Output the material exactly, with every line intact.

= = =

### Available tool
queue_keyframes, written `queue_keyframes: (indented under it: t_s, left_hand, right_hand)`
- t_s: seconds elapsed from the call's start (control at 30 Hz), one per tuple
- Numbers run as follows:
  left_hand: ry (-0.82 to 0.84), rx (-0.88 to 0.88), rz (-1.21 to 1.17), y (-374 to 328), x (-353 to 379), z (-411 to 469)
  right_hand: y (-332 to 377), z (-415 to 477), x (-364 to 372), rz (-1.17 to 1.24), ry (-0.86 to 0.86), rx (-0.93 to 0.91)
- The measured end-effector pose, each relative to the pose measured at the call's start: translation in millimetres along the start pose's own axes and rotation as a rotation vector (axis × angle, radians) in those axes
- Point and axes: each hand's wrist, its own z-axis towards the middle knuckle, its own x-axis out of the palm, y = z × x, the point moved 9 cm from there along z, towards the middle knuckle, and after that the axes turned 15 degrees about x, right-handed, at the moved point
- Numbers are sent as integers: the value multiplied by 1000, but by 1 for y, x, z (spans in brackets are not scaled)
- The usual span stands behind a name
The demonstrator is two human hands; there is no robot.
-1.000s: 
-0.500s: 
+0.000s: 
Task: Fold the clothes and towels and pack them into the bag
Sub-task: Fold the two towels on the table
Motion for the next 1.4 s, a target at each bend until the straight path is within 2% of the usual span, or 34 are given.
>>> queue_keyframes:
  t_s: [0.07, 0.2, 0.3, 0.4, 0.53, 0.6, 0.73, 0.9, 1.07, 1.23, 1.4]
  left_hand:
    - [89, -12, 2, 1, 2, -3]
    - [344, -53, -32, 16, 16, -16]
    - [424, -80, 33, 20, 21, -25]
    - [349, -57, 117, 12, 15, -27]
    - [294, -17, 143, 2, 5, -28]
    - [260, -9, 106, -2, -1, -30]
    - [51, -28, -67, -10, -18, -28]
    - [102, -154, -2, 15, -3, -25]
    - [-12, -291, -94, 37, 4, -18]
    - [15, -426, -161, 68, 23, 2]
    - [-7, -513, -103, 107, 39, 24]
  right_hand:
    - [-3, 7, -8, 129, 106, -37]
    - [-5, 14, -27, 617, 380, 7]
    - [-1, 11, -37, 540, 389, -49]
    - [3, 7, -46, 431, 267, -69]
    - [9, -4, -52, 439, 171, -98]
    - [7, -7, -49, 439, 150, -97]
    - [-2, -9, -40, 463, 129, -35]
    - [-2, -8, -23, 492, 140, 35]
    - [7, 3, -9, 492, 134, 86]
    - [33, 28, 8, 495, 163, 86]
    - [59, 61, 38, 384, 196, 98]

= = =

* Answer to this exercise *
### Available tool
queue_keyframes, written `queue_keyframes: (indented under it: t_s, left_hand, right_hand)`
- t_s: seconds elapsed from the call's start (control at 30 Hz), one per tuple
- Numbers run as follows:
  left_hand: ry (-0.82 to 0.84), rx (-0.88 to 0.88), rz (-1.21 to 1.17), y (-374 to 328), x (-353 to 379), z (-411 to 469)
  right_hand: y (-332 to 377), z (-415 to 477), x (-364 to 372), rz (-1.17 to 1.24), ry (-0.86 to 0.86), rx (-0.93 to 0.91)
- The measured end-effector pose, each relative to the pose measured at the call's start: translation in millimetres along the start pose's own axes and rotation as a rotation vector (axis × angle, radians) in those axes
- Point and axes: each hand's wrist, its own z-axis towards the middle knuckle, its own x-axis out of the palm, y = z × x, the point moved 9 cm from there along z, towards the middle knuckle, and after that the axes turned 15 degrees about x, right-handed, at the moved point
- Numbers are sent as integers: the value multiplied by 1000, but by 1 for y, x, z (spans in brackets are not scaled)
- The usual span stands behind a name
The demonstrator is two human hands; there is no robot.
-1.000s: 
-0.500s: 
+0.000s: 
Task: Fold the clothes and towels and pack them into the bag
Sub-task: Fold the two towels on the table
Motion for the next 1.4 s, a target at each bend until the straight path is within 2% of the usual span, or 34 are given.
>>> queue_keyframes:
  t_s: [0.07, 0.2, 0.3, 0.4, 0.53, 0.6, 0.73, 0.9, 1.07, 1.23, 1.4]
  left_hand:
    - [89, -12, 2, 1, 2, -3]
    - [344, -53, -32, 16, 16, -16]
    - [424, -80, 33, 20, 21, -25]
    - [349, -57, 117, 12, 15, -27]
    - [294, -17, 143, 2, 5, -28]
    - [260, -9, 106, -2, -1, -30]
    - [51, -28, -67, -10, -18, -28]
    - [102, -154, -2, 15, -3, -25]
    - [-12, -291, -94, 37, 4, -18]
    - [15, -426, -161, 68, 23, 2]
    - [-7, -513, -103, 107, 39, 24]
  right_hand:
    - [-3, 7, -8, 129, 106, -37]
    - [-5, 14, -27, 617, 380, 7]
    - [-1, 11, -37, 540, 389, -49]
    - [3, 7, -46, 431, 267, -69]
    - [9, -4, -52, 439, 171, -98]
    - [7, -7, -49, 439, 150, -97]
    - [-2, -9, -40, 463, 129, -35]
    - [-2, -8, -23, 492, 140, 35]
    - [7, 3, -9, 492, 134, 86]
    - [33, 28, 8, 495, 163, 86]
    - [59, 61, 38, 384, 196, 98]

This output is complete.